> Exercise description
Copy out every line of the material below, character for character, apart from the pictures.

> Exercise data
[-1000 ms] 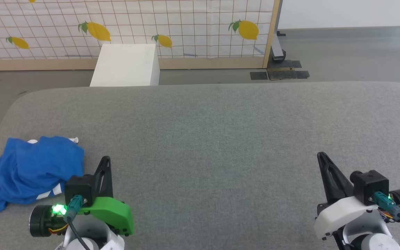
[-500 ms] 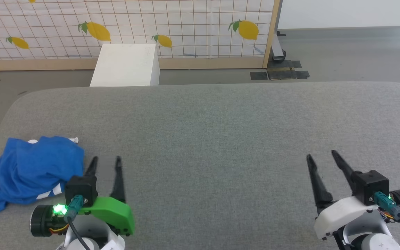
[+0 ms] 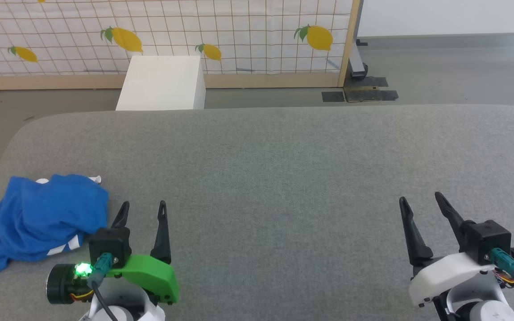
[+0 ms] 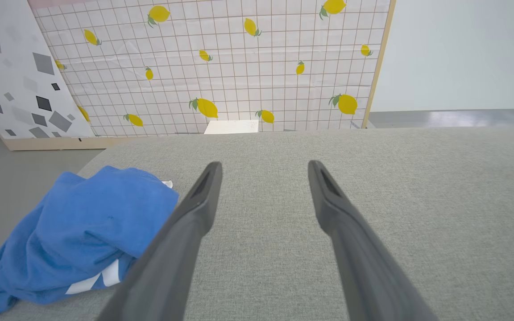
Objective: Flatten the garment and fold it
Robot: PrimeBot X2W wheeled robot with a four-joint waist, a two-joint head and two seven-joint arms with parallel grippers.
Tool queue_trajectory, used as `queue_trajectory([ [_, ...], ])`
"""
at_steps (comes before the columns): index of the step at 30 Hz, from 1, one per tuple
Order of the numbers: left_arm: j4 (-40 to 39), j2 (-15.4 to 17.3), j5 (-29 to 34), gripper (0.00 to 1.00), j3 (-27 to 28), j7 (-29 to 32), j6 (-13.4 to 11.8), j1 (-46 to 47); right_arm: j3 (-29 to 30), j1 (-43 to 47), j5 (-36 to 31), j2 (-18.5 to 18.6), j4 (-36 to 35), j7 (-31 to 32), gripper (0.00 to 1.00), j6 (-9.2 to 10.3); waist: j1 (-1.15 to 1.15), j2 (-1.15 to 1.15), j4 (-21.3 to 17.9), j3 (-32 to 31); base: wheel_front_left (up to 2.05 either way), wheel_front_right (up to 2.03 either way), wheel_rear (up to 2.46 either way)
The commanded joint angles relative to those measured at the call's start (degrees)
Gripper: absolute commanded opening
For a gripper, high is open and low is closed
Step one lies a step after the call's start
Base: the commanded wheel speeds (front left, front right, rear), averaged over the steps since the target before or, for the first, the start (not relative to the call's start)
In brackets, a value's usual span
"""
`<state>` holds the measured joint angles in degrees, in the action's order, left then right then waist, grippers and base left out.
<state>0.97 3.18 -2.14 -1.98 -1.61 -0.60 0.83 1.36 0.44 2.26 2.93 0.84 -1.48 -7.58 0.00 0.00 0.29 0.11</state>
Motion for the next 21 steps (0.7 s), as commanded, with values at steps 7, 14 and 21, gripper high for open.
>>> queue_trajectory([
  [7, 0.4, -0.1, -1.1, 1.00, -0.5, -1.2, -0.7, -0.1, 0.6, 1.3, 1.4, 0.0, 0.2, -1.3, 1.00, 0.02, 0.00, 0.00, 1.0, 0.0, 0.00, 0.00, 0.00],
  [14, 0.7, -0.1, -1.5, 1.00, -0.7, -2.1, -1.0, -0.2, 0.8, 1.5, 2.0, 0.0, 0.3, -2.1, 1.00, 0.02, 0.00, 0.00, 2.3, 0.0, 0.00, 0.00, 0.00],
  [21, 0.9, -0.1, -2.0, 1.00, -0.9, -2.9, -1.3, -0.4, 1.1, 1.9, 2.7, 0.0, 0.4, -2.9, 1.00, 0.03, 0.00, 0.00, 4.2, -0.1, 0.00, 0.00, 0.00],
])
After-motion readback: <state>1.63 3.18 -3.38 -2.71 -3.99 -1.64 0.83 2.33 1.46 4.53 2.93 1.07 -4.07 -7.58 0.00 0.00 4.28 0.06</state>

> Solution to this exercise
[-1000 ms] 
[-500 ms] 
[+0 ms] 
[+0 ms] 
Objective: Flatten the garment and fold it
Robot: PrimeBot X2W wheeled robot with a four-joint waist, a two-joint head and two seven-joint arms with parallel grippers.
Tool queue_trajectory, used as `queue_trajectory([ [_, ...], ])`
"""
at_steps (comes before the columns): index of the step at 30 Hz, from 1, one per tuple
Order of the numbers: left_arm: j4 (-40 to 39), j2 (-15.4 to 17.3), j5 (-29 to 34), gripper (0.00 to 1.00), j3 (-27 to 28), j7 (-29 to 32), j6 (-13.4 to 11.8), j1 (-46 to 47); right_arm: j3 (-29 to 30), j1 (-43 to 47), j5 (-36 to 31), j2 (-18.5 to 18.6), j4 (-36 to 35), j7 (-31 to 32), gripper (0.00 to 1.00), j6 (-9.2 to 10.3); waist: j1 (-1.15 to 1.15), j2 (-1.15 to 1.15), j4 (-21.3 to 17.9), j3 (-32 to 31); base: wheel_front_left (up to 2.05 either way), wheel_front_right (up to 2.03 either way), wheel_rear (up to 2.46 either way)
The commanded joint angles relative to those measured at the call's start (degrees)
Gripper: absolute commanded opening
For a gripper, high is open and low is closed
Step one lies a step after the call's start
Base: the commanded wheel speeds (front left, front right, rear), averaged over the steps since the target before or, for the first, the start (not relative to the call's start)
In brackets, a value's usual span
"""
`<state>` holds the measured joint angles in degrees, in the action's order, left then right then waist, grippers and base left out.
<state>0.97 3.18 -2.14 -1.98 -1.61 -0.60 0.83 1.36 0.44 2.26 2.93 0.84 -1.48 -7.58 0.00 0.00 0.29 0.11</state>
Motion for the next 21 steps (0.7 s), as commanded, with values at steps 7, 14 and 21, gripper high for open.
>>> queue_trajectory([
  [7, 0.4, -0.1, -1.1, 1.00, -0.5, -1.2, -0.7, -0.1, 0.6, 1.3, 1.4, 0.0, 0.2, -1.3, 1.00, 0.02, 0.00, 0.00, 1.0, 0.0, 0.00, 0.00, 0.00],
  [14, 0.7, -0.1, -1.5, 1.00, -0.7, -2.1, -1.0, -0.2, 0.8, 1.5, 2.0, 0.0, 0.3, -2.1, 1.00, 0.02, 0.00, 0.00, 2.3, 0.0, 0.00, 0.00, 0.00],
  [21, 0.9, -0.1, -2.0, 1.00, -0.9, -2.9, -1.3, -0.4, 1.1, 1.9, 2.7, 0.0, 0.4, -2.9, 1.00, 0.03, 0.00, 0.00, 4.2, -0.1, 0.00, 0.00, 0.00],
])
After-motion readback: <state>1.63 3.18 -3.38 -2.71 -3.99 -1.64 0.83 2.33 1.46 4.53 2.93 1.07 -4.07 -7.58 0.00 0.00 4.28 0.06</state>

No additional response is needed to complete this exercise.